Dataset records
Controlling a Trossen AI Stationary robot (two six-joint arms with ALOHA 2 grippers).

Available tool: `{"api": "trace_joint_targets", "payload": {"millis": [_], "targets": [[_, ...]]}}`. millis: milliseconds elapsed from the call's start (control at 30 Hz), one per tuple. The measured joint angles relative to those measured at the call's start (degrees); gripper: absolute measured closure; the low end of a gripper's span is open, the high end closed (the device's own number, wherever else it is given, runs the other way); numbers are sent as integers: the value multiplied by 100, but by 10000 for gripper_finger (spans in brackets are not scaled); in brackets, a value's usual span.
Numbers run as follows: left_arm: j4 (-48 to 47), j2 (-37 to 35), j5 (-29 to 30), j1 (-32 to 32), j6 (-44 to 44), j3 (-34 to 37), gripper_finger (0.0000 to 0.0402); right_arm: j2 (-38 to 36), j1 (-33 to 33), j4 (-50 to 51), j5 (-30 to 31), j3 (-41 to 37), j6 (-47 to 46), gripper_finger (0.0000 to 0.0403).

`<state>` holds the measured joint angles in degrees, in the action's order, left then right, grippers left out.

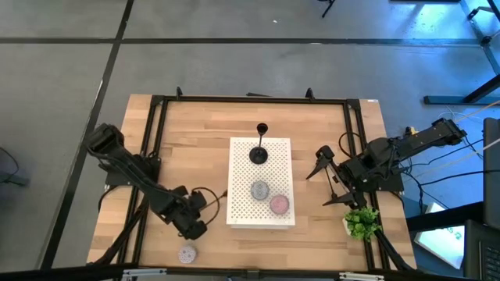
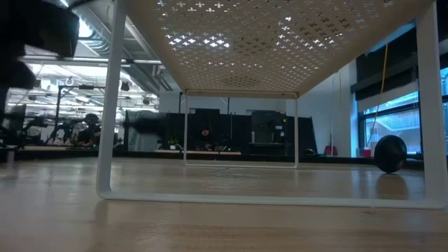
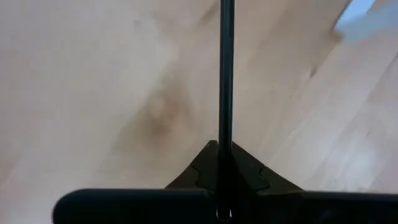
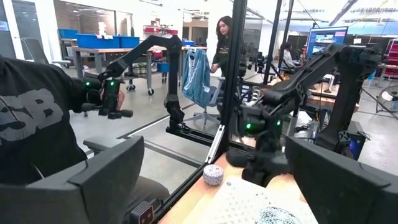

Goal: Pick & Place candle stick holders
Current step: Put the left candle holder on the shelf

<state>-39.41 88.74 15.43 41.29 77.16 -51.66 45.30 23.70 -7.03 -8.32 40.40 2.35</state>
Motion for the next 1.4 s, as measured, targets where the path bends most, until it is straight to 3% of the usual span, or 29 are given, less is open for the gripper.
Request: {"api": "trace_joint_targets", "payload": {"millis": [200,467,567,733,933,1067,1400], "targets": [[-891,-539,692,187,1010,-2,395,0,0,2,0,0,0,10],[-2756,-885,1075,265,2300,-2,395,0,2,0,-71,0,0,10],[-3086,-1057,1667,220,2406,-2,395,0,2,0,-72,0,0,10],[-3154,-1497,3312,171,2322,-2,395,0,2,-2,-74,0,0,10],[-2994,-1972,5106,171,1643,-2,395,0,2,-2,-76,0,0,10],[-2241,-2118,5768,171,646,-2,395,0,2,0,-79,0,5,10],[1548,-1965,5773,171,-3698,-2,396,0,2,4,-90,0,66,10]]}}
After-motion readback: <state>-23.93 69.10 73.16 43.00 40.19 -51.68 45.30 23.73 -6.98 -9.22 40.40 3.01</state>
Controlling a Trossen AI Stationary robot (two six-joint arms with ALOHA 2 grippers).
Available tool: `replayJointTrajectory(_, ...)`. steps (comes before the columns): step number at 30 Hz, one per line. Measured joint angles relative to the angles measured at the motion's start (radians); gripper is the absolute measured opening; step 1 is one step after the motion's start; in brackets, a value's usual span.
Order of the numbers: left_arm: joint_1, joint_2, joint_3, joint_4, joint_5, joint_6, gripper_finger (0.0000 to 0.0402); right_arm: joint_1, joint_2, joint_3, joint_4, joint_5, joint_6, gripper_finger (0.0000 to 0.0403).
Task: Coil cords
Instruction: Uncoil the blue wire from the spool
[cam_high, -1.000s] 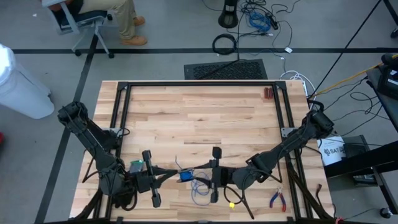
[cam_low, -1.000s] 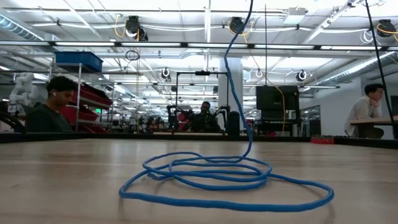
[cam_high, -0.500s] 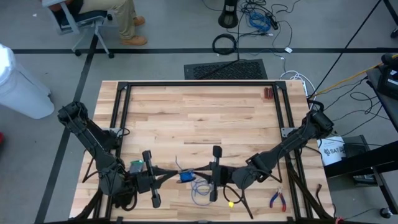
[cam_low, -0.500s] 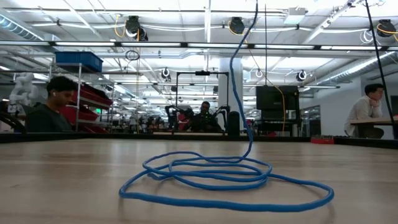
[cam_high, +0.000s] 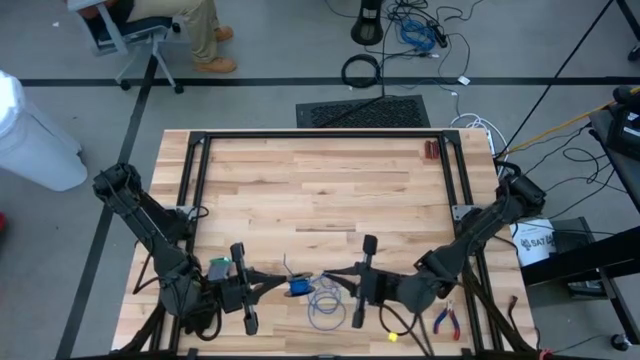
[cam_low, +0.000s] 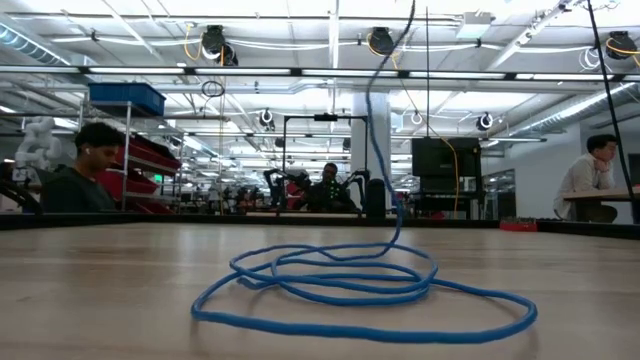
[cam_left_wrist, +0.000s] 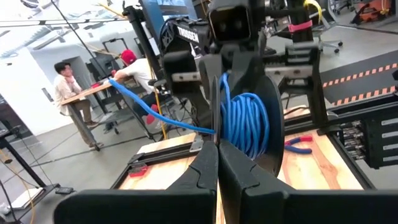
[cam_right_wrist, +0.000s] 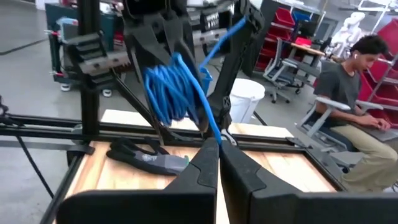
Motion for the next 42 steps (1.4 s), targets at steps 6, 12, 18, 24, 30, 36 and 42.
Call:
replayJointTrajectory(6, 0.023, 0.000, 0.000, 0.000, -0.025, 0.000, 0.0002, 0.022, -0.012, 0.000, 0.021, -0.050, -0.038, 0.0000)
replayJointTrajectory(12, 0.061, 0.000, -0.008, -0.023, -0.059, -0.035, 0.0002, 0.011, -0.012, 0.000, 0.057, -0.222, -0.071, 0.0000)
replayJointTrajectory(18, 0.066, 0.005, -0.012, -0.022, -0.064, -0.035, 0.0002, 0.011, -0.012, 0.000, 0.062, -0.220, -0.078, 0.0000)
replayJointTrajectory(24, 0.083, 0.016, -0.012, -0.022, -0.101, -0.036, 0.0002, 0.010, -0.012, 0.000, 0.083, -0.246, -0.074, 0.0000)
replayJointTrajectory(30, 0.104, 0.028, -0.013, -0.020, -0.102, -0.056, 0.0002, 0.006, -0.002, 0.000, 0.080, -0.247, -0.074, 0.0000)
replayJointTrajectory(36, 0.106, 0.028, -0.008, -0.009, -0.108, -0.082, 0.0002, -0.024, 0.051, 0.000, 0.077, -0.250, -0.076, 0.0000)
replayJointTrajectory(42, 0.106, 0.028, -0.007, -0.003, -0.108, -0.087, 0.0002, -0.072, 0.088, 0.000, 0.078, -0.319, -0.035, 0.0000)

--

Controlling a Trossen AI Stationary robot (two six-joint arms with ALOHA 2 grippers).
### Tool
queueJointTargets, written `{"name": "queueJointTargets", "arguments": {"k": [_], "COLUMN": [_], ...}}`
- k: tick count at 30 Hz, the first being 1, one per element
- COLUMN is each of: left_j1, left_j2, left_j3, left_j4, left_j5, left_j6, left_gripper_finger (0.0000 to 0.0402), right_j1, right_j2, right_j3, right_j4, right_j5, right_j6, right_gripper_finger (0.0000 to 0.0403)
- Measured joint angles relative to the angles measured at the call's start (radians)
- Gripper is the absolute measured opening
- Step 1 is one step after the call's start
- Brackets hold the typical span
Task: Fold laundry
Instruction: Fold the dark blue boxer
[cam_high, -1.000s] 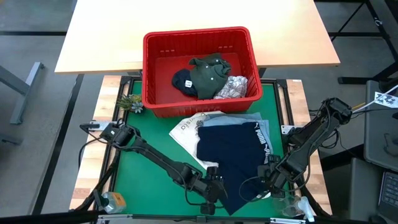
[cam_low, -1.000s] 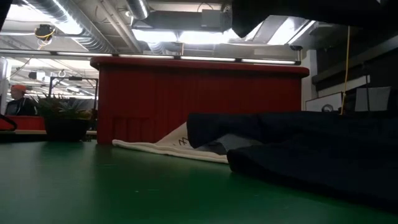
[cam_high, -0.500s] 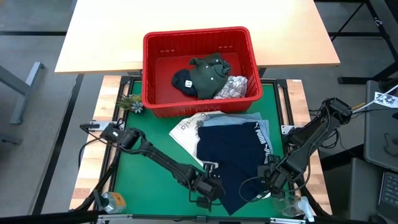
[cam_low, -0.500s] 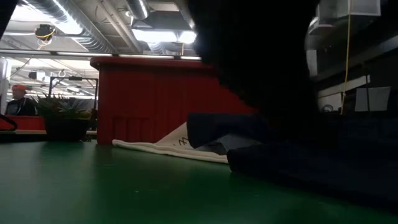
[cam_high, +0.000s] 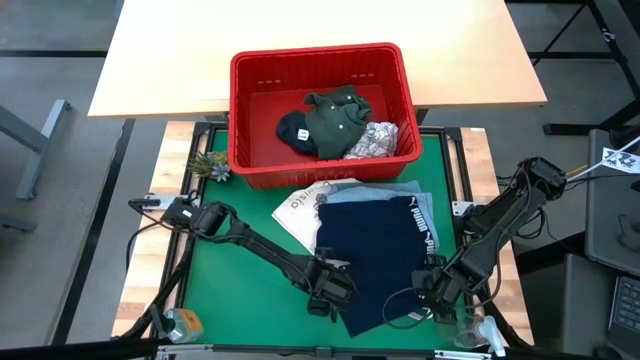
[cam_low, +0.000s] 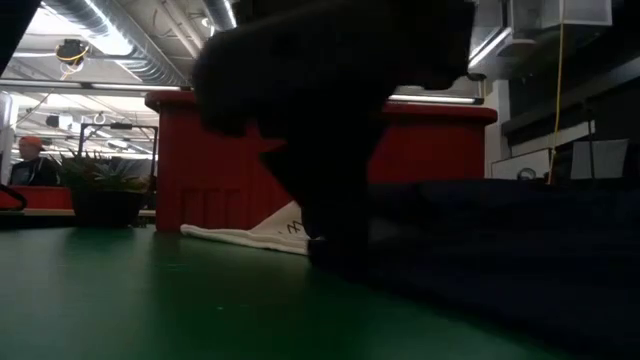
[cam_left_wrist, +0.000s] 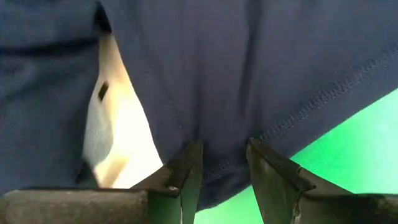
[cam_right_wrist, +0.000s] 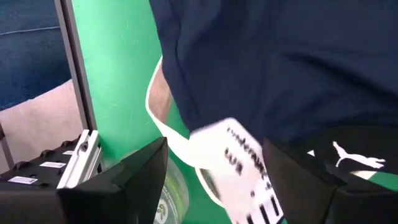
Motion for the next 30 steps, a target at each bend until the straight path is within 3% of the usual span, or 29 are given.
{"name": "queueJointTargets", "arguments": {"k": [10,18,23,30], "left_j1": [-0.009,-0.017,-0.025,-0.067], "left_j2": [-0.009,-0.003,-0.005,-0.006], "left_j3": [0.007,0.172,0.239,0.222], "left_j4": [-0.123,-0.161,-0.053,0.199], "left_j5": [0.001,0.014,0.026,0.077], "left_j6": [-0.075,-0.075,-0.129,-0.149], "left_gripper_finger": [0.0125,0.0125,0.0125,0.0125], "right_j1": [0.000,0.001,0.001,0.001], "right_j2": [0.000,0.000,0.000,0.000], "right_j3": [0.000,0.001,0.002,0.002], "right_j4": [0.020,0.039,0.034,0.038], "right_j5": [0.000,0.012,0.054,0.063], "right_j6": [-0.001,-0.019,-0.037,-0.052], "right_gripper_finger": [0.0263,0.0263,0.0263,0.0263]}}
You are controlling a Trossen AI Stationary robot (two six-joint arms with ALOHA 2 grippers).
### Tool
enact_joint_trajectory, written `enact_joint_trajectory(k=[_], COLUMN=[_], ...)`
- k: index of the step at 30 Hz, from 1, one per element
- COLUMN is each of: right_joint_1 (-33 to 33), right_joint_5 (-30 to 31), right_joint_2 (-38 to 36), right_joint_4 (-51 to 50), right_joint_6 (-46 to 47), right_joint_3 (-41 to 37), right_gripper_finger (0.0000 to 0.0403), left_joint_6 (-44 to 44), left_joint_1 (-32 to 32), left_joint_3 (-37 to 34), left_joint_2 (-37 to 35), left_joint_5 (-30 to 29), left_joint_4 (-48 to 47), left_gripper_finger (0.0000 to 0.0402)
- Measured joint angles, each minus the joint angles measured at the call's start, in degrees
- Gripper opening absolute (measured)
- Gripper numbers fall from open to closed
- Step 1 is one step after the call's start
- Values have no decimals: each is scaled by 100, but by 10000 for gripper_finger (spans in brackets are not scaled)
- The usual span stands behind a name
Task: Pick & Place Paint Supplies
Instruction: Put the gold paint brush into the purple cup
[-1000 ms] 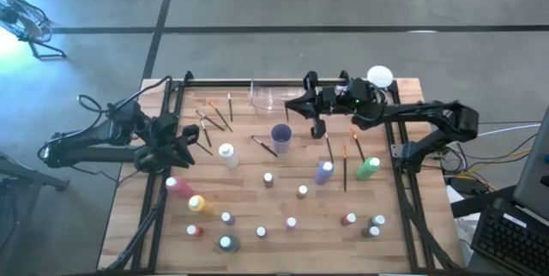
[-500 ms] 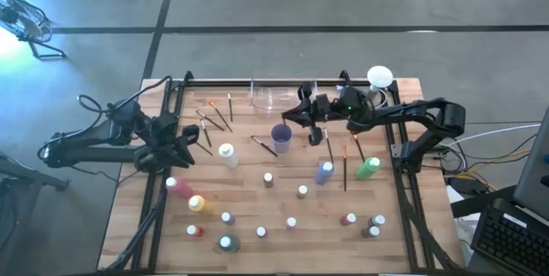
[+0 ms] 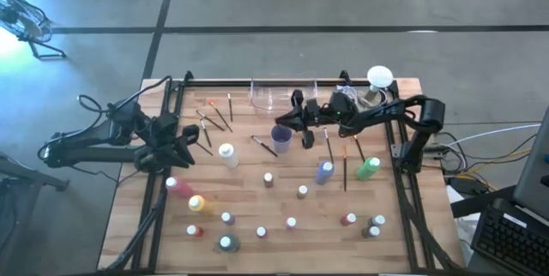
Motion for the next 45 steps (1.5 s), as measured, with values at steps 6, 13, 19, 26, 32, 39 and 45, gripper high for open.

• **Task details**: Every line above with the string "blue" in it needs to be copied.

• **Result of the exercise**:
Instruction: Uncoil the blue wire from the spool
Instruction: Fold the dark blue boxer

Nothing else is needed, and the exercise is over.